Entries supplied:
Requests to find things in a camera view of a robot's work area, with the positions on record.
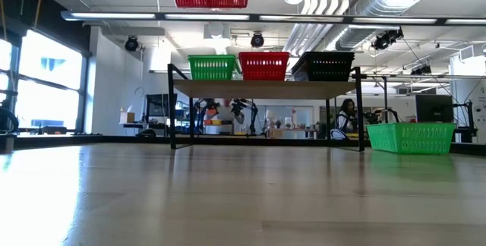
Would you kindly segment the wooden background table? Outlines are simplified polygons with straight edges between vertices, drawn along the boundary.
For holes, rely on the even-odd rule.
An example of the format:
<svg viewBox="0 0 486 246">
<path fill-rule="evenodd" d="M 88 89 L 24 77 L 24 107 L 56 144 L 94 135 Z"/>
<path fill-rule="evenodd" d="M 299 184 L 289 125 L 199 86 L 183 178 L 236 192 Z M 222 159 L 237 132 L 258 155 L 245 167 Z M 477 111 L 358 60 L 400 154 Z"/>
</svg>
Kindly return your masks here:
<svg viewBox="0 0 486 246">
<path fill-rule="evenodd" d="M 301 128 L 268 128 L 267 138 L 284 140 L 315 140 L 317 130 Z"/>
</svg>

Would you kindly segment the silver ventilation duct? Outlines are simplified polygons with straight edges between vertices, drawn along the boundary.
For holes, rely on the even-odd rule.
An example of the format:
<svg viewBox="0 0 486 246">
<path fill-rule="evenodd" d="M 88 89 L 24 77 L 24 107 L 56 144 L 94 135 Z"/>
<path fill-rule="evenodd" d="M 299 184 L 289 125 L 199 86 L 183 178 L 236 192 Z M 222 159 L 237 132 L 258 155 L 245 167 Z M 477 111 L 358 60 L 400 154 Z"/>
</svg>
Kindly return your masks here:
<svg viewBox="0 0 486 246">
<path fill-rule="evenodd" d="M 353 18 L 350 25 L 336 27 L 329 33 L 332 39 L 328 49 L 350 51 L 361 45 L 378 27 L 391 17 L 406 13 L 421 0 L 358 0 L 347 15 Z"/>
</svg>

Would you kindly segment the black ceiling spotlight cluster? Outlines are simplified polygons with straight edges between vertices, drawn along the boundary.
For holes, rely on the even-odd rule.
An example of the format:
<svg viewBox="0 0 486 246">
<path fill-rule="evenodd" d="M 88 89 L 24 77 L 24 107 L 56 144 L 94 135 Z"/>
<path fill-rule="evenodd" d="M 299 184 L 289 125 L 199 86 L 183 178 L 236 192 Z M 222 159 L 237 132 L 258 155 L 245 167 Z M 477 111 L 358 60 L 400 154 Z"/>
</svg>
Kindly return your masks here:
<svg viewBox="0 0 486 246">
<path fill-rule="evenodd" d="M 404 37 L 402 28 L 398 30 L 388 30 L 382 34 L 376 36 L 376 39 L 372 42 L 371 47 L 375 50 L 385 50 L 398 39 Z"/>
</svg>

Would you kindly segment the black computer monitor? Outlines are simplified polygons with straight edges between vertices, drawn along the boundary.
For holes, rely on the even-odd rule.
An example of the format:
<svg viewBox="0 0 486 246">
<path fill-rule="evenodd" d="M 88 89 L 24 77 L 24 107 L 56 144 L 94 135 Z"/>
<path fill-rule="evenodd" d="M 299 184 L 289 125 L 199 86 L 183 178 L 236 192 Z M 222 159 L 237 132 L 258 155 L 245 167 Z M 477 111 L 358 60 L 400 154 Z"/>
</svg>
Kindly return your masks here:
<svg viewBox="0 0 486 246">
<path fill-rule="evenodd" d="M 169 95 L 148 94 L 146 115 L 153 117 L 169 117 Z"/>
<path fill-rule="evenodd" d="M 453 100 L 451 96 L 420 94 L 415 96 L 417 122 L 451 123 Z"/>
</svg>

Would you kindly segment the green plastic slotted basket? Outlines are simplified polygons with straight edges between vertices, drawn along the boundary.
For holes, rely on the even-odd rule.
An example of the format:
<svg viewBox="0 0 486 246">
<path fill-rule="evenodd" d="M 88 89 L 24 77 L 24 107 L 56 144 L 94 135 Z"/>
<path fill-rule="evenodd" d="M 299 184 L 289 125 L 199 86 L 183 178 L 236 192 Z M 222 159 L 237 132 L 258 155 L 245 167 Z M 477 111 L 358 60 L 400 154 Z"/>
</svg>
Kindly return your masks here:
<svg viewBox="0 0 486 246">
<path fill-rule="evenodd" d="M 454 123 L 382 123 L 368 125 L 374 150 L 401 154 L 445 154 L 455 129 Z"/>
<path fill-rule="evenodd" d="M 188 60 L 190 59 L 231 59 L 236 60 L 234 55 L 188 55 Z"/>
<path fill-rule="evenodd" d="M 236 60 L 190 59 L 188 60 L 193 80 L 231 80 Z"/>
</svg>

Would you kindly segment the overhead LED light bar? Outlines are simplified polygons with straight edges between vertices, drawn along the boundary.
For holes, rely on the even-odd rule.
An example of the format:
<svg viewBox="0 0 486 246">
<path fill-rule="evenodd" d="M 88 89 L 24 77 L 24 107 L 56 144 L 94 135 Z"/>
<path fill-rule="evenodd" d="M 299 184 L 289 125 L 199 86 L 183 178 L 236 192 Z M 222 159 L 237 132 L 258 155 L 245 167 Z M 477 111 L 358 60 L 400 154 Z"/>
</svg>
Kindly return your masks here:
<svg viewBox="0 0 486 246">
<path fill-rule="evenodd" d="M 62 11 L 66 21 L 198 21 L 198 22 L 248 22 L 296 24 L 295 17 L 303 14 L 230 14 L 230 13 L 121 13 L 121 12 L 73 12 Z M 350 25 L 353 18 L 348 15 L 333 15 L 330 24 Z M 391 17 L 386 25 L 416 27 L 486 27 L 486 17 Z"/>
</svg>

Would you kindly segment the white ceiling pipes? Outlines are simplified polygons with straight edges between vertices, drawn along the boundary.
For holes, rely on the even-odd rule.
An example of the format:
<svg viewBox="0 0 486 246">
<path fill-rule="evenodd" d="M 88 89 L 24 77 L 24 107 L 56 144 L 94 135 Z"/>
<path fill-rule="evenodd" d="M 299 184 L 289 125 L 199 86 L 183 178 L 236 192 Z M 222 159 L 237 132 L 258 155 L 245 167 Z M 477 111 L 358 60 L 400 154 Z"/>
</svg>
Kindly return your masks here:
<svg viewBox="0 0 486 246">
<path fill-rule="evenodd" d="M 329 30 L 333 15 L 340 16 L 349 7 L 350 0 L 305 0 L 301 14 L 295 17 L 296 24 L 291 30 L 285 52 L 292 56 L 300 56 L 312 50 Z"/>
</svg>

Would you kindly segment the black aluminium rig frame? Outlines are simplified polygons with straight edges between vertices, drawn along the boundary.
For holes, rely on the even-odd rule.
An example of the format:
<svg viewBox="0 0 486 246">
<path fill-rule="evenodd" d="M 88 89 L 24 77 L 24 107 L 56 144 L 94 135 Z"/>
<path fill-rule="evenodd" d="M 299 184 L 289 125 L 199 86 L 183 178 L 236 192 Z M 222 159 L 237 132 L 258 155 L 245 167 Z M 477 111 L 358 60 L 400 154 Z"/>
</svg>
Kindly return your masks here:
<svg viewBox="0 0 486 246">
<path fill-rule="evenodd" d="M 169 144 L 168 137 L 133 137 L 133 136 L 103 136 L 103 135 L 0 135 L 0 153 L 12 150 L 32 149 L 41 147 L 61 147 L 84 144 Z M 291 140 L 266 139 L 257 137 L 194 137 L 185 135 L 175 139 L 177 148 L 189 145 L 227 145 L 227 146 L 276 146 L 276 147 L 338 147 L 357 148 L 356 140 Z M 476 143 L 453 143 L 451 153 L 486 157 L 486 145 Z"/>
</svg>

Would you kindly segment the black plastic slotted basket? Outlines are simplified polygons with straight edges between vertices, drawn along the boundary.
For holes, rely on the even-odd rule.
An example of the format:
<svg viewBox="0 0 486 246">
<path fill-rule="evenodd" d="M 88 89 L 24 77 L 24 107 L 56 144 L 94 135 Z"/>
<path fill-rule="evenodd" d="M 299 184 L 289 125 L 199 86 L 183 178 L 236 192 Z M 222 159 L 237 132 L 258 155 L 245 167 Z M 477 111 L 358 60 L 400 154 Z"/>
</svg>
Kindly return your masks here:
<svg viewBox="0 0 486 246">
<path fill-rule="evenodd" d="M 345 58 L 354 57 L 354 52 L 339 52 L 339 51 L 326 51 L 326 52 L 305 52 L 302 55 L 304 57 L 322 57 L 322 58 Z"/>
<path fill-rule="evenodd" d="M 294 81 L 312 81 L 313 66 L 312 61 L 300 59 L 291 70 Z"/>
<path fill-rule="evenodd" d="M 355 56 L 345 58 L 301 57 L 300 59 L 314 63 L 312 81 L 347 82 Z"/>
</svg>

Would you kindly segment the wooden shelf with black frame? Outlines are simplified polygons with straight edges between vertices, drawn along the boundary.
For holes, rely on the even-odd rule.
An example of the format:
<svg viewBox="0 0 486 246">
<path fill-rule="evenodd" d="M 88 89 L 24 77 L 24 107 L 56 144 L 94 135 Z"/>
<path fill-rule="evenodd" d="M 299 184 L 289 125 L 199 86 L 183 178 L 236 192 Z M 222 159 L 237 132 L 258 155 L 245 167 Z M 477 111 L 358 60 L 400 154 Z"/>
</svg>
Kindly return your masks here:
<svg viewBox="0 0 486 246">
<path fill-rule="evenodd" d="M 358 142 L 355 146 L 358 152 L 365 151 L 365 126 L 362 113 L 361 69 L 353 67 L 355 82 L 329 81 L 265 81 L 265 80 L 190 80 L 173 64 L 168 68 L 169 93 L 169 129 L 170 147 L 176 150 L 180 143 L 183 147 L 190 145 L 243 145 L 250 146 L 303 146 L 302 140 L 264 140 L 263 138 L 237 137 L 202 137 L 194 136 L 194 117 L 190 117 L 190 134 L 188 138 L 175 136 L 175 91 L 178 90 L 189 98 L 252 98 L 252 99 L 302 99 L 324 100 L 329 103 L 348 91 L 356 91 L 356 105 L 358 106 Z"/>
</svg>

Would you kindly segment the person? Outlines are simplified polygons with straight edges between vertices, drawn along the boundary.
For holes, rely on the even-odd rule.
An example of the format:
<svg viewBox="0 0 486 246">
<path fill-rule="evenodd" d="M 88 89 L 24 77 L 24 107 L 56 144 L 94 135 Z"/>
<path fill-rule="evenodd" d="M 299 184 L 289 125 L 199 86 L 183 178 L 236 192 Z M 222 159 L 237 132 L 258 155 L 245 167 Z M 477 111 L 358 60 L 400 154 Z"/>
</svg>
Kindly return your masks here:
<svg viewBox="0 0 486 246">
<path fill-rule="evenodd" d="M 345 99 L 337 115 L 337 128 L 345 134 L 358 132 L 358 123 L 355 113 L 355 103 L 352 99 Z"/>
</svg>

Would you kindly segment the black equipment stand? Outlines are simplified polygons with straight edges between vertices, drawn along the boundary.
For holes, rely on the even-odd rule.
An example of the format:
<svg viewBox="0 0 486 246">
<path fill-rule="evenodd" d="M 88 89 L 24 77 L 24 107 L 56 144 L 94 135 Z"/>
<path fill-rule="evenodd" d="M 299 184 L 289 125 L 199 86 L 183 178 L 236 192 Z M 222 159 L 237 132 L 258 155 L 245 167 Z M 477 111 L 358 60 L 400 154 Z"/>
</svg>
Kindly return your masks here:
<svg viewBox="0 0 486 246">
<path fill-rule="evenodd" d="M 454 133 L 460 135 L 461 143 L 471 143 L 478 133 L 478 129 L 474 124 L 472 101 L 469 100 L 462 104 L 453 104 L 453 108 L 464 108 L 466 110 L 467 120 L 465 121 L 465 124 L 463 126 L 457 126 Z"/>
</svg>

Problem details:
Return every line from the material that contains the word "wooden".

Final answer:
Would you kindly segment the wooden background table? Outlines are simplified polygons with straight edges between vertices, drawn along the boundary.
Would you kindly segment the wooden shelf with black frame? Outlines are simplified polygons with straight edges between vertices, drawn along the boundary.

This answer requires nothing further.